> [Your instructions] Go through the entries below from the first line and output each one exactly, up to and including the line with "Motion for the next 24".

[Opening Supplied information section]

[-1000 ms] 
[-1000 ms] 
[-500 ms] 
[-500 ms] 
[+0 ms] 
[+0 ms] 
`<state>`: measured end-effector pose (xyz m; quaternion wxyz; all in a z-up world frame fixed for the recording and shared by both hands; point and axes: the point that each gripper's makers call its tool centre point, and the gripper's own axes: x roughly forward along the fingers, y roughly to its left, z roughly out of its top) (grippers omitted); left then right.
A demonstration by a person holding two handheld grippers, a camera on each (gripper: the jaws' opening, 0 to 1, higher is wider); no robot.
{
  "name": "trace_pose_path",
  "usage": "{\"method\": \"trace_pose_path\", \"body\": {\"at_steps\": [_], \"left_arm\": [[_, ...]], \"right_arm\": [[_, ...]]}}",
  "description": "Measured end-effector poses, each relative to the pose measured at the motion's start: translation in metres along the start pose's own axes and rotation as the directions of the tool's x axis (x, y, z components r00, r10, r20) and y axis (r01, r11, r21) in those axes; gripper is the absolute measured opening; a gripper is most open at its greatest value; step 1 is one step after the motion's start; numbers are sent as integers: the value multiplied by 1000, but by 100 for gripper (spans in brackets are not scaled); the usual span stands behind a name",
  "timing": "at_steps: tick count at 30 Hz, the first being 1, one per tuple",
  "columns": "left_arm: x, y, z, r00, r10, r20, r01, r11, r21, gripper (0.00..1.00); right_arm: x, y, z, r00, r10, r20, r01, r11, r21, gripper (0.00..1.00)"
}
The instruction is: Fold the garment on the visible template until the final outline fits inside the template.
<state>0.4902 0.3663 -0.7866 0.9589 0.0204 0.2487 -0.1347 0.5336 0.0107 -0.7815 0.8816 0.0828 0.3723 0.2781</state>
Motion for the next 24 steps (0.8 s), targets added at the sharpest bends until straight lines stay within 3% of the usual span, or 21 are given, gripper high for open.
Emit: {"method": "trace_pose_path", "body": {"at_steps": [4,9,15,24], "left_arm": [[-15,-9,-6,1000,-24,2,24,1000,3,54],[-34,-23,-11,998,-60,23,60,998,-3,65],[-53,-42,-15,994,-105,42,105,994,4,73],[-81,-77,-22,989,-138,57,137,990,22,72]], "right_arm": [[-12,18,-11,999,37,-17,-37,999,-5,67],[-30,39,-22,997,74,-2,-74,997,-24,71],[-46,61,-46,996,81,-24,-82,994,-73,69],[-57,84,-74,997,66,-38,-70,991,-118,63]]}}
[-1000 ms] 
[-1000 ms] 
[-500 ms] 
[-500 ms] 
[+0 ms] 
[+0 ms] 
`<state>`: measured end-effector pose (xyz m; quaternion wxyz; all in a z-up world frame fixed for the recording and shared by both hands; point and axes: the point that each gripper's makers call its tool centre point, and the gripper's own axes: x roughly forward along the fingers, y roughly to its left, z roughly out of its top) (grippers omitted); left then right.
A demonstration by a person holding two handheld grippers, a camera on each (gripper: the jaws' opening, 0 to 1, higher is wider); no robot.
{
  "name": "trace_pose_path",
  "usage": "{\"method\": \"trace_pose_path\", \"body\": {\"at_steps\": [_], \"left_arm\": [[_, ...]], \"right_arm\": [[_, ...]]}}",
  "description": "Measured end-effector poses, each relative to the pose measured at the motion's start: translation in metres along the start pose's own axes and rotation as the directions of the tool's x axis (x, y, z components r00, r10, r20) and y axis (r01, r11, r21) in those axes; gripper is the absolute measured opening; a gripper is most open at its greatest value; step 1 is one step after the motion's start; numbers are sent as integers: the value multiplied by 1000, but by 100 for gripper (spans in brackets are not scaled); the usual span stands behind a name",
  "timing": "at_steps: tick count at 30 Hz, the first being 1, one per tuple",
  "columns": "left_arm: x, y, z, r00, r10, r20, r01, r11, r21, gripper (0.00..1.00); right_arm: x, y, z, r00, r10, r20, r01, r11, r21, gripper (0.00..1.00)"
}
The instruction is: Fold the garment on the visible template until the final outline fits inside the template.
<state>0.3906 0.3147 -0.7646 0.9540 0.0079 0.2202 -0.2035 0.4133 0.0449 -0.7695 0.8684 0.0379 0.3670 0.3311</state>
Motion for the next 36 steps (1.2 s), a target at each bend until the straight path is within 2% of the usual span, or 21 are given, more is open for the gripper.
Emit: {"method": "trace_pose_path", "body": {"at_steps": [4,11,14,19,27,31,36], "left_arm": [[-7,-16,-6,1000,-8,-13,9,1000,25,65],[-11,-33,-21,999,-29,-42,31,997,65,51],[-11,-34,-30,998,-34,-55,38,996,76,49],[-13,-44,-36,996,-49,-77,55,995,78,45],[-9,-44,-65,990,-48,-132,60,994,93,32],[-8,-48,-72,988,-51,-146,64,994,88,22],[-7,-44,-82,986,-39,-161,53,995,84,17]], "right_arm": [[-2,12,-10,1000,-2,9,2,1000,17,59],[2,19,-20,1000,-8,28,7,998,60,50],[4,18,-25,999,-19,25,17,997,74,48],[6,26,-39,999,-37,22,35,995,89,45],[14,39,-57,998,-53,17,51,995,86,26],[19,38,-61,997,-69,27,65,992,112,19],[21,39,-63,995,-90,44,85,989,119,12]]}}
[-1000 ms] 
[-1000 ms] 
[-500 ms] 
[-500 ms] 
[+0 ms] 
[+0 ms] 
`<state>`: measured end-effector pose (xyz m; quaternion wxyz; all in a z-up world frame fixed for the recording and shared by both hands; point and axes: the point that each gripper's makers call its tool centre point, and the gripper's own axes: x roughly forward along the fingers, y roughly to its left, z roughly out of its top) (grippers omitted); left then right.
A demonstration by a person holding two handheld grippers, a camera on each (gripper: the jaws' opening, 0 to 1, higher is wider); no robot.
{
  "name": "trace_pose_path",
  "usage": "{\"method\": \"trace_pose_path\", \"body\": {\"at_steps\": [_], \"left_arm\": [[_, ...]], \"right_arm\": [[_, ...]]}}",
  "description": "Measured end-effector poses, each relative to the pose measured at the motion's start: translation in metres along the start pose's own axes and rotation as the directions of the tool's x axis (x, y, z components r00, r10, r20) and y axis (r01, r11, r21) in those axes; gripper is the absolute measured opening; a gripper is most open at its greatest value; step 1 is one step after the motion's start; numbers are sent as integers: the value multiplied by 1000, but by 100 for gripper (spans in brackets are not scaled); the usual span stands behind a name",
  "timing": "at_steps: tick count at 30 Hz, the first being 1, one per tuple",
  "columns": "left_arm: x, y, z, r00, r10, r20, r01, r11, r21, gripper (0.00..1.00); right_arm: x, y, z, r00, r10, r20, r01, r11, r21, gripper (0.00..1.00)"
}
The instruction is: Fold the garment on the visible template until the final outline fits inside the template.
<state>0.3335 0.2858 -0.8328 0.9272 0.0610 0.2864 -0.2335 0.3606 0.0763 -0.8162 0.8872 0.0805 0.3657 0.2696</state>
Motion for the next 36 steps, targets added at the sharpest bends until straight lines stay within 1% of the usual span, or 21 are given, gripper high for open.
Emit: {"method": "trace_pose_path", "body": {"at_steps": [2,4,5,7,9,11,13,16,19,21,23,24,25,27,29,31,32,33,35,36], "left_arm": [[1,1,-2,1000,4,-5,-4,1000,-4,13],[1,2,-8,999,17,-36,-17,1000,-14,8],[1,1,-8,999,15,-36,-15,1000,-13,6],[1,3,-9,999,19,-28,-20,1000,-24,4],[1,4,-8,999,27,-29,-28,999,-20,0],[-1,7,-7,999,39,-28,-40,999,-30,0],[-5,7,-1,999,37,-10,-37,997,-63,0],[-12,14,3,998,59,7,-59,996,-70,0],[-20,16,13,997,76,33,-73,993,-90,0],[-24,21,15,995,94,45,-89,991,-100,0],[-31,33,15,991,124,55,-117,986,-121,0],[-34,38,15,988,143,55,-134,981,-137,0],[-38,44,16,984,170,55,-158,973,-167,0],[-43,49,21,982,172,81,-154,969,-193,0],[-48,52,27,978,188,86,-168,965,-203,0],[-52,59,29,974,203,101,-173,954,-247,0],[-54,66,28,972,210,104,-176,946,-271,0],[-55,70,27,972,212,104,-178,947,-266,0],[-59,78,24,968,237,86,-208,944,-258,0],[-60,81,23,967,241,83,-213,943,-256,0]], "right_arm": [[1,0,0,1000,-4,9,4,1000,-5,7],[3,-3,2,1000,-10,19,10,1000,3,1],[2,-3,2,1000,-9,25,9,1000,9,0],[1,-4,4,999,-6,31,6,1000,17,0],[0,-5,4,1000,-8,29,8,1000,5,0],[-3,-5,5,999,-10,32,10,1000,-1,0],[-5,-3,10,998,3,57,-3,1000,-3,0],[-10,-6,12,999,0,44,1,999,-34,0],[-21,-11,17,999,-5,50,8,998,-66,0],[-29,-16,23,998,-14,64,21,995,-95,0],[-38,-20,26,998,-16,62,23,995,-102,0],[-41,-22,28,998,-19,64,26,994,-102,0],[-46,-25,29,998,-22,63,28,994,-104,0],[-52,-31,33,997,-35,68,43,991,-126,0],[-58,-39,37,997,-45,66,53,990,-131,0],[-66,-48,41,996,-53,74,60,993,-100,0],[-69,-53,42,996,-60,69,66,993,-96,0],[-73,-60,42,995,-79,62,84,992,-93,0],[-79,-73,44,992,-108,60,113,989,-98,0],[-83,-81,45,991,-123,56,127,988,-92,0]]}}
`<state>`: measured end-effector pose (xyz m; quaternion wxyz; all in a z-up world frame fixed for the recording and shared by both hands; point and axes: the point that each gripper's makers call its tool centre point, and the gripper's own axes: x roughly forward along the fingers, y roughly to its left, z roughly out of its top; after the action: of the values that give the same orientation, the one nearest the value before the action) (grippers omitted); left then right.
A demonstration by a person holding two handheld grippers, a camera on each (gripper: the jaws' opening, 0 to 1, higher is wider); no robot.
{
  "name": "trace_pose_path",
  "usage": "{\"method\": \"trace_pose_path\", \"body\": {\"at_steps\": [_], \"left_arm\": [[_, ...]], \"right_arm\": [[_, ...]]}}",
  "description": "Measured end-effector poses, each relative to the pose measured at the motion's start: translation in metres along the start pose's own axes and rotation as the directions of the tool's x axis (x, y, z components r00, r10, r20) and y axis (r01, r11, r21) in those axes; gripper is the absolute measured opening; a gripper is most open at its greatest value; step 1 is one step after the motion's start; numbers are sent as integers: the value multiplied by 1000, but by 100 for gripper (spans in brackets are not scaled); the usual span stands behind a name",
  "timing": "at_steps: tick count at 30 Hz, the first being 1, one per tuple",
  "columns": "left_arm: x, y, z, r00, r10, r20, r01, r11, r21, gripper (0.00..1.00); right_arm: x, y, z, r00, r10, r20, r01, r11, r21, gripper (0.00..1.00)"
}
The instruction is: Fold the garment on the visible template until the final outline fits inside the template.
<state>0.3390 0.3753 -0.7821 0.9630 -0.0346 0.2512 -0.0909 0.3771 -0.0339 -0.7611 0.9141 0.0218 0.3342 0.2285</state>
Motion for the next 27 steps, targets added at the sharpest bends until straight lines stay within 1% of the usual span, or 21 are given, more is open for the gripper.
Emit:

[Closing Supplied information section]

> [Response]
[-1000 ms] 
[-1000 ms] 
[-500 ms] 
[-500 ms] 
[+0 ms] 
[+0 ms] 
`<state>`: measured end-effector pose (xyz m; quaternion wxyz; all in a z-up world frame fixed for the recording and shared by both hands; point and axes: the point that each gripper's makers call its tool centre point, and the gripper's own axes: x roughly forward along the fingers, y roughly to its left, z roughly out of its top) (grippers omitted); left then right.
A demonstration by a person holding two handheld grippers, a camera on each (gripper: the jaws' opening, 0 to 1, higher is wider); no robot.
{
  "name": "trace_pose_path",
  "usage": "{\"method\": \"trace_pose_path\", \"body\": {\"at_steps\": [_], \"left_arm\": [[_, ...]], \"right_arm\": [[_, ...]]}}",
  "description": "Measured end-effector poses, each relative to the pose measured at the motion's start: translation in metres along the start pose's own axes and rotation as the directions of the tool's x axis (x, y, z components r00, r10, r20) and y axis (r01, r11, r21) in those axes; gripper is the absolute measured opening; a gripper is most open at its greatest value; step 1 is one step after the motion's start; numbers are sent as integers: the value multiplied by 1000, but by 100 for gripper (spans in brackets are not scaled); the usual span stands behind a name",
  "timing": "at_steps: tick count at 30 Hz, the first being 1, one per tuple",
  "columns": "left_arm: x, y, z, r00, r10, r20, r01, r11, r21, gripper (0.00..1.00); right_arm: x, y, z, r00, r10, r20, r01, r11, r21, gripper (0.00..1.00)"
}
The instruction is: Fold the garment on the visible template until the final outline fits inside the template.
<state>0.4902 0.3663 -0.7866 0.9589 0.0204 0.2487 -0.1347 0.5336 0.0107 -0.7815 0.8816 0.0828 0.3723 0.2781</state>
Motion for the next 24 steps (0.8 s), targets added at the sharpest bends until straight lines stay within 3% of the usual span, or 21 are given, gripper high for open.

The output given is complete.